Amid the storms there are lightning flashes where remarkable human courage is illuminated.  There is the story of Berea college, founded as an African American school after a Civil War tragedy in which 102 civilians were cruelly expelled from a black soldier’s camp and froze to death.   Today Berea is proud of its Ecovillage and its work on developing sustainable alternatives to coal mining.  There is also the story of Steve Peake, who was dismayed at the sudden upsurge of intense flooding after the forests in his community were clearcut and the valleys were filled up with rubble. Peake led the Prayer on the Mountain, asking that the coal operators hearts be softened by God. The coal operators replied angrily that that it was improper to drag the Bible into the “debate.” But there really is no discussion. There are operators who take advantage of loopholes in the law, and there are victims. The lines are clearly, cleanly, brutally drawn.  

Reese holds up small candles of hope, but never lets us forget we are witnessing   a howling ecological apocalypse with violence not only to the natural world but also to people. In one example, Debra Burke and her husband lived below a mountaintop removal site. The blasting ruined the house’s foundation, and the constant flooding ruined their garden, which had provided food to get through the winter. On Christmas morning, 2001, she took her own life.  There is also the story of three year old Jeremy Davidson who was killed sleeping in his own bed when a boulder crashed down a mountainside from a Virginia coal mining operation in August, 2004.
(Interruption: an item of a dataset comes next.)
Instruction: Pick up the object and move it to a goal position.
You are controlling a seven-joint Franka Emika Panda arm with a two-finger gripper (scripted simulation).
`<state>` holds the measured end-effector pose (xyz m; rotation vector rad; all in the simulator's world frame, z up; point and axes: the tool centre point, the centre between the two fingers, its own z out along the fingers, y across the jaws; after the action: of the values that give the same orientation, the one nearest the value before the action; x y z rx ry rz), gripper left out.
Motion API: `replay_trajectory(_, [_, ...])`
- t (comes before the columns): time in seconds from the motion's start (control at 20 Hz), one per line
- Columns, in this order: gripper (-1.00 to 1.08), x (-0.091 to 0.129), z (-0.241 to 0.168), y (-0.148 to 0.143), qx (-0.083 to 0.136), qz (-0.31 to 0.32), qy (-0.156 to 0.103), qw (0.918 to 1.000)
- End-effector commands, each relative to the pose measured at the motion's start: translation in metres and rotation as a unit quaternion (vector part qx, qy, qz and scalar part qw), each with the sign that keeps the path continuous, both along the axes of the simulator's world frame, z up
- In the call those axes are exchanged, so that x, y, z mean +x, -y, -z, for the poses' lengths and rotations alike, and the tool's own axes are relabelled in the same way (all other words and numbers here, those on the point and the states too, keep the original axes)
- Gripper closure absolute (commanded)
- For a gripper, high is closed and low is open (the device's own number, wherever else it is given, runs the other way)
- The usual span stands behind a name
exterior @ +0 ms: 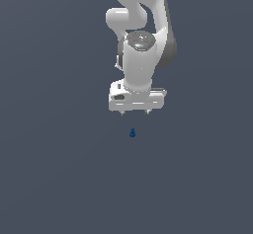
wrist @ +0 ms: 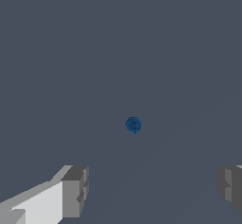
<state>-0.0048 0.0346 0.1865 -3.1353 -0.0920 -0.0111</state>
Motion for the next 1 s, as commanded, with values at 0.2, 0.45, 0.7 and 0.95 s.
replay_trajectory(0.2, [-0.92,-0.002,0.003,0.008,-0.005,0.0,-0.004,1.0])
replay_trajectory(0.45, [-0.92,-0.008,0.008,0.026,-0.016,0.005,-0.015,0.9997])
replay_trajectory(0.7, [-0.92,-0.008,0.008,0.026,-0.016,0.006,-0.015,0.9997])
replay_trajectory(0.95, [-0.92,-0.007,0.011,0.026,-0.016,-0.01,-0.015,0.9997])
It’s not just the mountains and the animals that are being lost. The people of Appalachia are being sacrificed, and our highly mechanized and artificial environment makes it possible for this to happen. 

Reese draws a parallel to Jared Diamond’s essay, the Last Americans, in which wealth and conspicuous consumption are signs of impending collapse. Just before the end of the Mayan civilization, the Mayans stripped their forests and polluted their streams.  Something similar is occurring in Appalachia, Reese argues. 

 The remedy is to understand our spiritual, ethical and aesthetic nature. “If we understood the natural world as a spiritual presence, we would also see that all living things are kin to us,” Reese writes. “If this realization led to a moral attitude toward the natural world, then our destructive behavior would change. We would change. We would become more fully human.”